Sokodé è ancora oggi amministrata in modo complementare dal Comune e dai capi tradizionali consuetudinari. Storicamente, i capi dei diversi villaggi erano inglobati in un capo supremo, quello di Tchaoudjo. A ogni cambio di regno, il nuovo sovrano doveva essere scelto, a turno, in una diversa località (sempre tra i villaggi costitutivi, in numero di sette). Erano i Daro di Tchalo, villaggio a sud di Sokodé, a essere incaricati della scelta dei nuovi capi. I musulmani di Didaouré rimasero al di fuori di questa costruzione politica, pur godendo di una vasta autonomia, con a capo un capo dei musulmani (malwa-uro), coadiuvato da due donne: Nana Gnô e Kpegna, rispettivamente la madre del Capo e l'incaricata degli affari femminili, sempre scelte dal gruppo patronimico dei Tourés – e sotto la responsabilità diretta del capo supremo. Oggi è il capo di Komah che assume il ruolo supremo (la reggenza).

Clima

Situata a un'altitudine media di 340 m, a metà strada tra l'oceano e la fascia saheliana, Sokodé gode di un clima di transizione. È un clima tropicale, con due stagioni ben marcate: la stagione delle piogge, che va da aprile a ottobre, con un picco da luglio a settembre, e la stagione secca, da novembre a marzo. Le precipitazioni si attestano tra i 1 200 e i 1 500 mm all'anno e il numero di giorni di pioggia varia tra 100 e 130 all'anno. La temperatura media è di 26°C (1961-1990). L'evaporazione è elevata, stimata a 1500 mm/anno, ed è particolarmente marcata durante il periodo dell'Harmattan, da novembre a gennaio. L'umidità relativa è molto variabile e dipende da tutti i fattori sopraccitati.
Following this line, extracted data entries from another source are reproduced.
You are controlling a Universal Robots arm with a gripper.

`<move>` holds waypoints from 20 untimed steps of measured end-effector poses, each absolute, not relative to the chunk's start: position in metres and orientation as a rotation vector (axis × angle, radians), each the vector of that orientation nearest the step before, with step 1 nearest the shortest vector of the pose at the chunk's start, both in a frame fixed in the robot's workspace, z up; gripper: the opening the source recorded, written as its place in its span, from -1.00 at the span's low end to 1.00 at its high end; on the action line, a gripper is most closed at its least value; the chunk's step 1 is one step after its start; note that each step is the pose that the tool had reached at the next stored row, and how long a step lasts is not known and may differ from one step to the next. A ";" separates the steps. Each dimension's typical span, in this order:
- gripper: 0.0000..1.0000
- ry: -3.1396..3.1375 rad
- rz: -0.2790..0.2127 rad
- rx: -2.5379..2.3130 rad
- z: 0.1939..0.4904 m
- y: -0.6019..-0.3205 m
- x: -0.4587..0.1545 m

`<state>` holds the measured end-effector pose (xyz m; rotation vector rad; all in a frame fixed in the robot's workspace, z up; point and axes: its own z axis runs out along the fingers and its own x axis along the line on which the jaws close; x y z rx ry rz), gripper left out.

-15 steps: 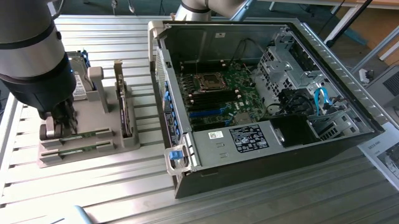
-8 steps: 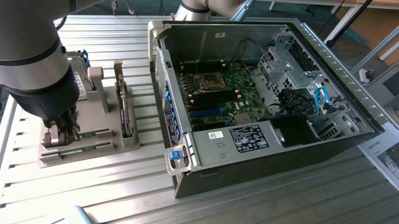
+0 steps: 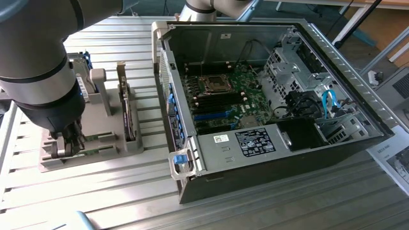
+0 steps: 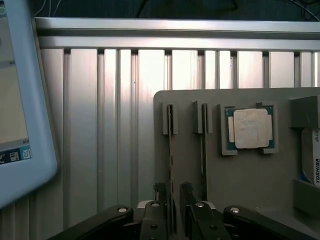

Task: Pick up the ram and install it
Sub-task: 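Pick up the ram and move it above insertion slot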

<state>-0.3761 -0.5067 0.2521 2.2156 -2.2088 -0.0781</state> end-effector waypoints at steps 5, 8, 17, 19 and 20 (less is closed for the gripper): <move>-0.50 -2.209 -0.078 2.216 0.238 -0.508 -0.376; -0.50 -2.209 -0.078 2.216 0.233 -0.508 -0.376; -0.50 -2.209 -0.078 2.216 0.223 -0.509 -0.376; -0.50 -2.209 -0.078 2.216 0.223 -0.509 -0.376; -0.50 -2.209 -0.078 2.216 0.222 -0.508 -0.376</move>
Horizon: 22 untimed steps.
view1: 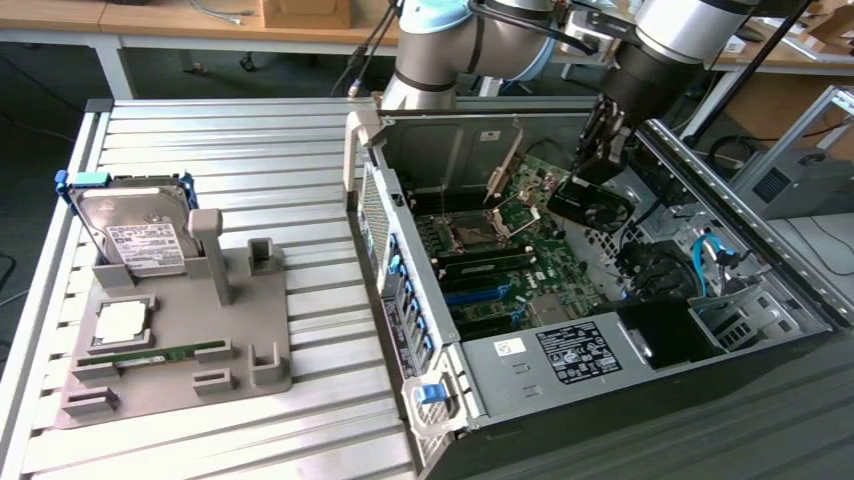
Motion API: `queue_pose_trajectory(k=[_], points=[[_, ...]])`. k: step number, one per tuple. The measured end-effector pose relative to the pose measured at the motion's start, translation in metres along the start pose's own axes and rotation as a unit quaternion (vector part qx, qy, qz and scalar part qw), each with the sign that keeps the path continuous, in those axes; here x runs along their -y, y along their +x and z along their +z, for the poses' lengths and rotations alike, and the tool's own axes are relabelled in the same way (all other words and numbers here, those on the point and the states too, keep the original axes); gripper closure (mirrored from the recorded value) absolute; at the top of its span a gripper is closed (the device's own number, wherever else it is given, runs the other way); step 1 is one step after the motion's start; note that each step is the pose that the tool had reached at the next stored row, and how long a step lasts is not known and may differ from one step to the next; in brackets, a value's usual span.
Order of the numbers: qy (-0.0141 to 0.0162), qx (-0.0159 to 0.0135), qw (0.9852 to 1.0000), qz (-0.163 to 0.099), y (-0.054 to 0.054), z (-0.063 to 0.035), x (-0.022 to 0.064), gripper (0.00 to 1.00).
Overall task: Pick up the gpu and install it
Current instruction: 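Insert the gpu into the slot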
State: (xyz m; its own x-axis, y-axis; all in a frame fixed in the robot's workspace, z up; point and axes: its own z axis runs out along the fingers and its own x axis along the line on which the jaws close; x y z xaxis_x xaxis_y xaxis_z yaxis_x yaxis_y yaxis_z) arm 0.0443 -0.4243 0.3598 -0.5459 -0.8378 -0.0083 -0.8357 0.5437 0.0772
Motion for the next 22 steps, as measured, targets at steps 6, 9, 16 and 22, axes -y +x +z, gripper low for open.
queue_pose_trajectory(k=[6,9,16,22], points=[[-0.0001,-0.0013,0.9999,-0.016,0.0,0.0,0.0,0.73],[-0.0002,-0.0023,0.9996,-0.029,0.0,0.0,0.0,0.73],[-0.0004,-0.0038,0.9988,-0.048,0.0,0.0,0.0,0.73],[-0.0005,-0.0049,0.998,-0.063,0.0,0.0,0.0,0.73]])
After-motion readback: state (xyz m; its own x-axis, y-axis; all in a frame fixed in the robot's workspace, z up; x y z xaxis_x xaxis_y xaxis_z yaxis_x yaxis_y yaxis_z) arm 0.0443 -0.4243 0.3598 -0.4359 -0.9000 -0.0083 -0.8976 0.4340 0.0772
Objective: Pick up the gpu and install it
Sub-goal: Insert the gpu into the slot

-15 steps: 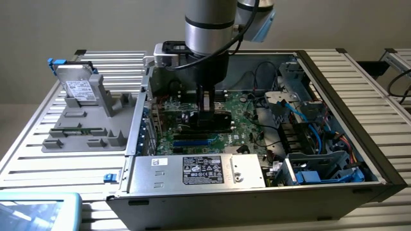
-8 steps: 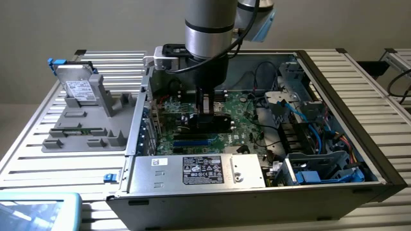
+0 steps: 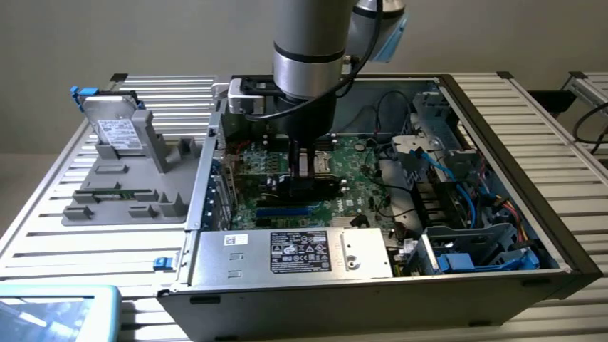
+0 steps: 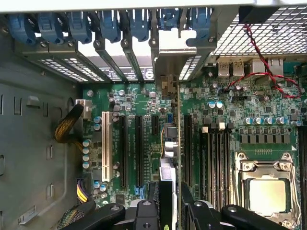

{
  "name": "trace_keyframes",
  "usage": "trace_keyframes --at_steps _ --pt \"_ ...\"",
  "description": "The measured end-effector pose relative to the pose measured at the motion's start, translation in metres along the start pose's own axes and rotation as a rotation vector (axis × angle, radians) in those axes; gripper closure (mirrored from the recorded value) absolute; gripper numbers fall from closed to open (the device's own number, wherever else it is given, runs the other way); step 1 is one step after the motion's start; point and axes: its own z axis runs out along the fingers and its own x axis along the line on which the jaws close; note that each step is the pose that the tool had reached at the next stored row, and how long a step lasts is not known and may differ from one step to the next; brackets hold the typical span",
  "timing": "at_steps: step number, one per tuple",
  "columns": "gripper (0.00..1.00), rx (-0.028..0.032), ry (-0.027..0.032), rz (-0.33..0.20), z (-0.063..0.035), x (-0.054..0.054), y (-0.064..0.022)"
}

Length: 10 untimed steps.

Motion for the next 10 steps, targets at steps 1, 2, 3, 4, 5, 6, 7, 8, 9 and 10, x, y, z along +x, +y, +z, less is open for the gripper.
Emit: trace_keyframes --at_steps 1,2,3,4,5,6,7,8,9,10 --pt "0.72 0.0000 -0.0002 0.000 0.0018 0.000 0.0005" --pt "0.72 -0.0001 -0.0003 0.000 0.0036 0.000 0.0011" --pt "0.72 0.0001 -0.0006 0.000 0.0055 0.000 0.0016" --pt "0.72 0.0000 -0.0007 0.000 0.0071 0.000 0.0020" --pt "0.72 0.0000 -0.0007 0.000 0.0086 0.000 0.0023" --pt "0.72 0.0000 -0.0009 0.000 0.0098 0.000 0.0026" --pt "0.72 0.0000 -0.0009 0.000 0.0108 0.000 0.0029" --pt "0.72 -0.0001 -0.0012 0.000 0.0116 0.000 0.0034" --pt "0.72 -0.0002 -0.0021 0.000 0.0120 0.000 0.0038" --pt "0.72 -0.0005 -0.0031 0.000 0.0121 0.000 0.0041"
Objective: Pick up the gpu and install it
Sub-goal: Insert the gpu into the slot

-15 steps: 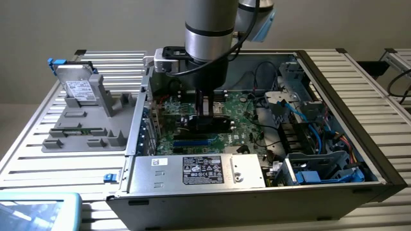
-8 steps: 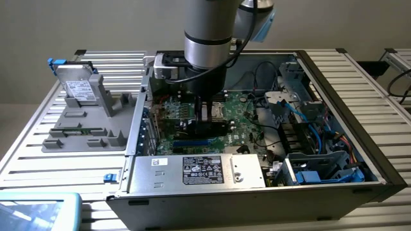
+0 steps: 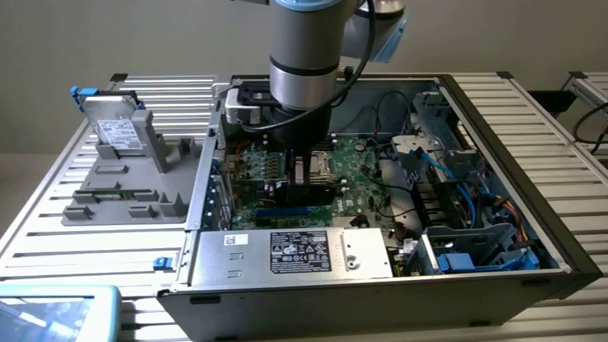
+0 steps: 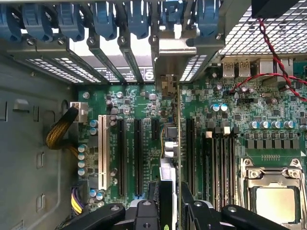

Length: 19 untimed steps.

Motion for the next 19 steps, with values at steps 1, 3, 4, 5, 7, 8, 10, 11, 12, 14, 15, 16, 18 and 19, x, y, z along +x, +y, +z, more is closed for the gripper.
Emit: trace_keyframes --at_steps 1,3,4,5,7,8,10,11,12,14,15,16,18,19 --pt "0.72 0.0001 -0.0008 0.000 0.0003 0.0000 0.0001" --pt "0.72 0.0002 -0.0013 0.000 0.0014 -0.0002 0.0001" --pt "0.72 0.0002 -0.0012 0.000 0.0020 -0.0002 0.0002" --pt "0.72 0.0001 -0.0015 0.000 0.0027 -0.0002 0.0002" --pt "0.72 0.0001 -0.0026 0.000 0.0044 -0.0002 0.0002" --pt "0.72 0.0000 -0.0035 0.000 0.0052 -0.0002 0.0003" --pt "0.72 -0.0002 -0.0069 0.000 0.0060 -0.0002 0.0015" --pt "0.72 -0.0001 -0.0091 0.000 0.0063 -0.0002 0.0023" --pt "0.72 0.0000 -0.0105 0.000 0.0066 -0.0002 0.0031" --pt "0.72 -0.0001 -0.0116 0.000 0.0073 -0.0002 0.0039" --pt "0.72 -0.0001 -0.0119 0.000 0.0078 -0.0002 0.0040" --pt "0.72 -0.0002 -0.0121 0.000 0.0082 -0.0002 0.0042" --pt "0.72 -0.0013 -0.0148 0.000 0.0082 -0.0001 0.0048" --pt "0.72 -0.0018 -0.0171 -0.001 0.0084 -0.0001 0.0052"
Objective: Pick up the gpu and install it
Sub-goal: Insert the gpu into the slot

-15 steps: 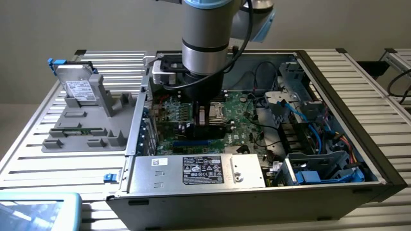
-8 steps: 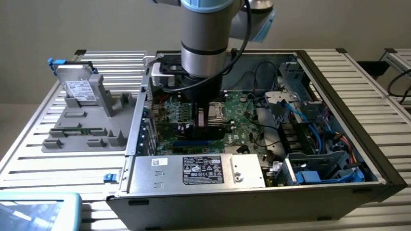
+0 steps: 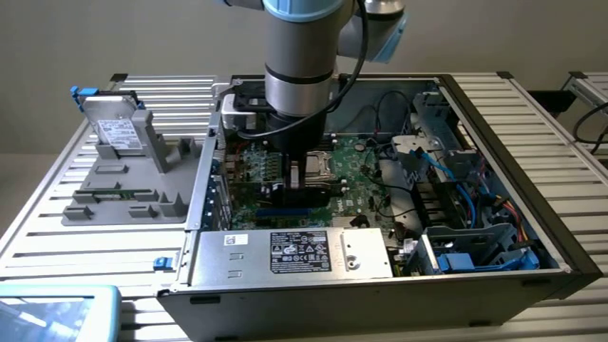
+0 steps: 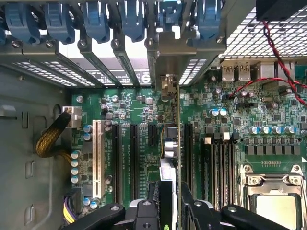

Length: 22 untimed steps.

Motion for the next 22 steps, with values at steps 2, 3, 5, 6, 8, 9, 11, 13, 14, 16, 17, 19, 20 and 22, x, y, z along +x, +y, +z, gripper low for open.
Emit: trace_keyframes --at_steps 2,3,5,6,8,9,11,13,14,16,17,19,20,22 --pt "0.72 -0.0008 -0.0027 0.000 0.0003 0.0000 0.0001" --pt "0.72 -0.0012 -0.0031 0.000 0.0007 0.0000 0.0002" --pt "0.72 -0.0022 -0.0029 0.000 0.0016 0.0000 0.0003" --pt "0.72 -0.0028 -0.0028 0.000 0.0019 0.0001 0.0006" --pt "0.72 -0.0037 -0.0028 0.000 0.0024 0.0001 0.0013" --pt "0.72 -0.0040 -0.0031 0.000 0.0028 0.0001 0.0017" --pt "0.72 -0.0044 -0.0038 0.000 0.0034 0.0001 0.0021" --pt "0.72 -0.0044 -0.0048 0.000 0.0040 0.0001 0.0029" --pt "0.72 -0.0044 -0.0055 0.000 0.0043 0.0001 0.0033" --pt "0.72 -0.0047 -0.0085 -0.001 0.0046 0.0001 0.0036" --pt "0.72 -0.0046 -0.0120 -0.001 0.0046 0.0001 0.0037" --pt "0.72 -0.0049 -0.0198 -0.001 0.0048 0.0003 0.0038" --pt "0.72 -0.0050 -0.0227 -0.001 0.0050 0.0003 0.0040" --pt "0.72 -0.0056 -0.0260 -0.001 0.0052 0.0006 0.0039"
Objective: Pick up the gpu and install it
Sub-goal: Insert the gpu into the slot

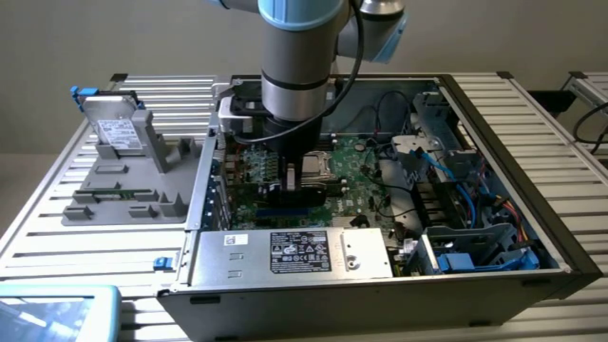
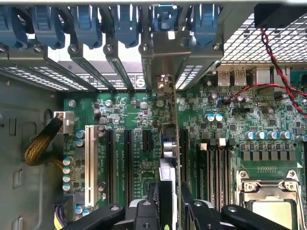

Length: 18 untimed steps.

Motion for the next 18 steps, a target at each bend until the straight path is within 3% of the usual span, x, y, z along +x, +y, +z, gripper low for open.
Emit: trace_keyframes --at_steps 10,18 --pt "0.72 -0.0005 0.0008 0.000 0.0001 0.0020 0.0000" --pt "0.72 -0.0021 0.0102 0.000 0.0001 0.0022 -0.0001"
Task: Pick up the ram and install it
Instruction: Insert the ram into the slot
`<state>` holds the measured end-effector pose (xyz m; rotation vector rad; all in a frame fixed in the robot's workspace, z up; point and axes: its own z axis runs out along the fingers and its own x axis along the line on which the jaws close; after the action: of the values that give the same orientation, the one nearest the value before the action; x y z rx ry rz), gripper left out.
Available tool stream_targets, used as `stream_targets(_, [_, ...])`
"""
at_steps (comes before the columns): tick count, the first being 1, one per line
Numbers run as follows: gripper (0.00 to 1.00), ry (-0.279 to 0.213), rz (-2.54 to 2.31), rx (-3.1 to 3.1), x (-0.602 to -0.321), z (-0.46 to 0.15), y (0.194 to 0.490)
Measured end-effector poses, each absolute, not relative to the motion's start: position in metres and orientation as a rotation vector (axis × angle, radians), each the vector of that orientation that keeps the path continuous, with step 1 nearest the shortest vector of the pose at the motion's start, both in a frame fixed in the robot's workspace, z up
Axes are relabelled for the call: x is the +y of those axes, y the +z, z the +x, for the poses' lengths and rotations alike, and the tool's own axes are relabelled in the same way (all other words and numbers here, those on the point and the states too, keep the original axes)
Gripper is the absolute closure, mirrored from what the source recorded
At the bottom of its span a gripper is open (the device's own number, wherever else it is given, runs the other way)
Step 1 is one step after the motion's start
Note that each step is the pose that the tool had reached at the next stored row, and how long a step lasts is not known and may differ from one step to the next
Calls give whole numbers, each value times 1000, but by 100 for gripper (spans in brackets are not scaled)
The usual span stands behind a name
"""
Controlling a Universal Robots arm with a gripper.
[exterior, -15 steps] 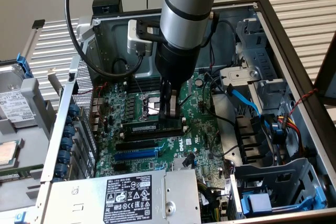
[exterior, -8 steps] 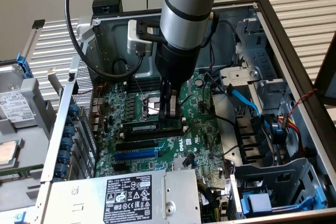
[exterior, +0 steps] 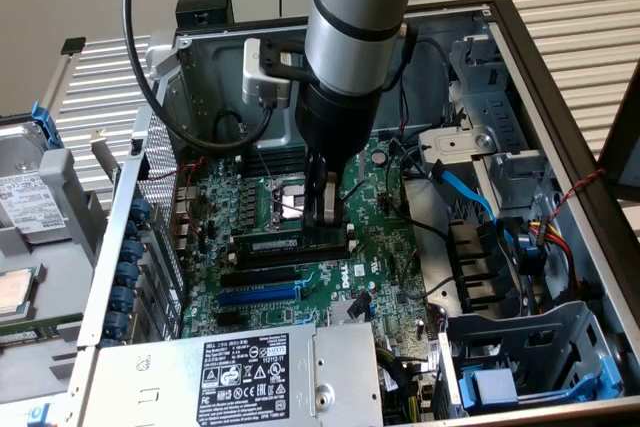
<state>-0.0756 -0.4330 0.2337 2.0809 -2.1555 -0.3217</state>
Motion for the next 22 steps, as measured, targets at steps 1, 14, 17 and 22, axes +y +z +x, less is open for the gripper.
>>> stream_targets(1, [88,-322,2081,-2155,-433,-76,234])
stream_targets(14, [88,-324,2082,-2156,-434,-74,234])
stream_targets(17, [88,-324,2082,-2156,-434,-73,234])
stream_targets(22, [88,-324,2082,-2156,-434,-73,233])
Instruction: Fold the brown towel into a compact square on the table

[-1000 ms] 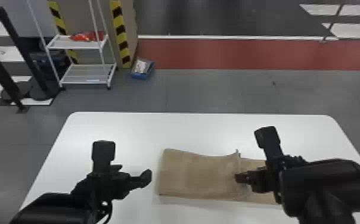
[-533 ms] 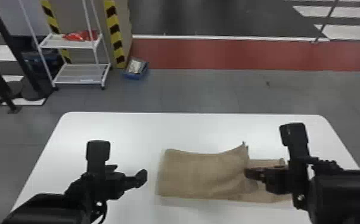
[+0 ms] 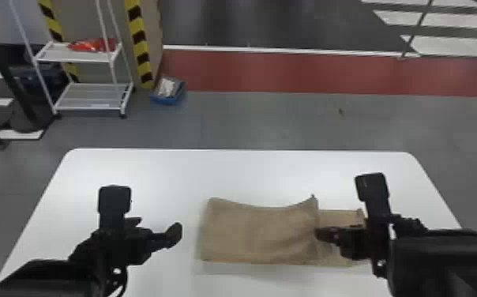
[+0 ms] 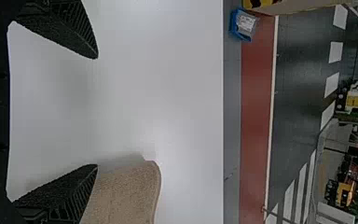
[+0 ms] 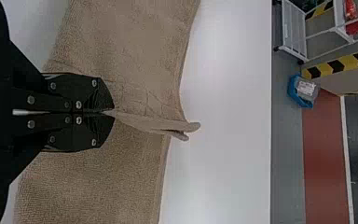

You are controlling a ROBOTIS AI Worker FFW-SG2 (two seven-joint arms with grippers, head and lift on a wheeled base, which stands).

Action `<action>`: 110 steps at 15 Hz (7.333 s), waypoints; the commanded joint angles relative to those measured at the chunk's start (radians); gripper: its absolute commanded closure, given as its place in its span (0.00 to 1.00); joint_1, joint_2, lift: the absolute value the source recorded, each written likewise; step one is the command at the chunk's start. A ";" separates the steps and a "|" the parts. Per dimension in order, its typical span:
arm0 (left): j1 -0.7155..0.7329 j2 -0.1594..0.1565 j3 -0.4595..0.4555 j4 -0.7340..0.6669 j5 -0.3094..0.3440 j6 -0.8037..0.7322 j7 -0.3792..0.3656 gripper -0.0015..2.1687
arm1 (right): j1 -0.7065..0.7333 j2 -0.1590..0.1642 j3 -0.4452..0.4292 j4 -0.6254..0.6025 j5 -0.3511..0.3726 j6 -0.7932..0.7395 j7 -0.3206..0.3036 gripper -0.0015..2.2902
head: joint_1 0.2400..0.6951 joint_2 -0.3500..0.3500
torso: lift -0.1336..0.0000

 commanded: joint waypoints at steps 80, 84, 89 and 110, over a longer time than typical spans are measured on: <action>-0.004 0.003 -0.017 0.074 0.003 -0.039 -0.005 0.02 | -0.176 -0.094 -0.399 0.585 0.002 -0.515 0.012 0.61 | 1.00 0.09 | 1.00; -0.004 0.003 -0.015 0.071 0.003 -0.036 -0.006 0.02 | -0.121 -0.094 -0.480 0.375 -0.101 -0.383 0.080 0.61 | 1.00 0.09 | 1.00; -0.004 0.003 -0.012 0.065 0.005 -0.033 -0.008 0.02 | -0.135 -0.114 -0.547 0.220 -0.103 -0.220 0.127 0.61 | 1.00 0.02 | 1.00; 0.014 0.003 0.034 0.054 0.011 -0.039 -0.016 0.02 | -0.063 -0.029 0.052 0.128 0.105 -0.128 0.089 0.06 | 1.00 0.42 | 1.00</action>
Per raggiungere Sokodé, è possibile prendere un taxi da Lomé o utilizzare una delle compagnie di trasporto pubblico che servono la città.

Cosa fare a Sokodé?

La vita è organizzata intorno ai capi tradizionali che ancora oggi esercitano autorità. La musica e le danze locali non si trovano da nessun'altra parte in Togo. Durante il festival del coltello, le strade si riempiono di musica e danze tradizionali.

La regione è anche ricca di artigianato; la tessitura è una delle principali attività.

Infine la regione abbonda di mercati ricchi di colori come quello di Tchamba o di Sokodé.

La riserva di Fazao-Malfakassa offre una bellissima biodiversità.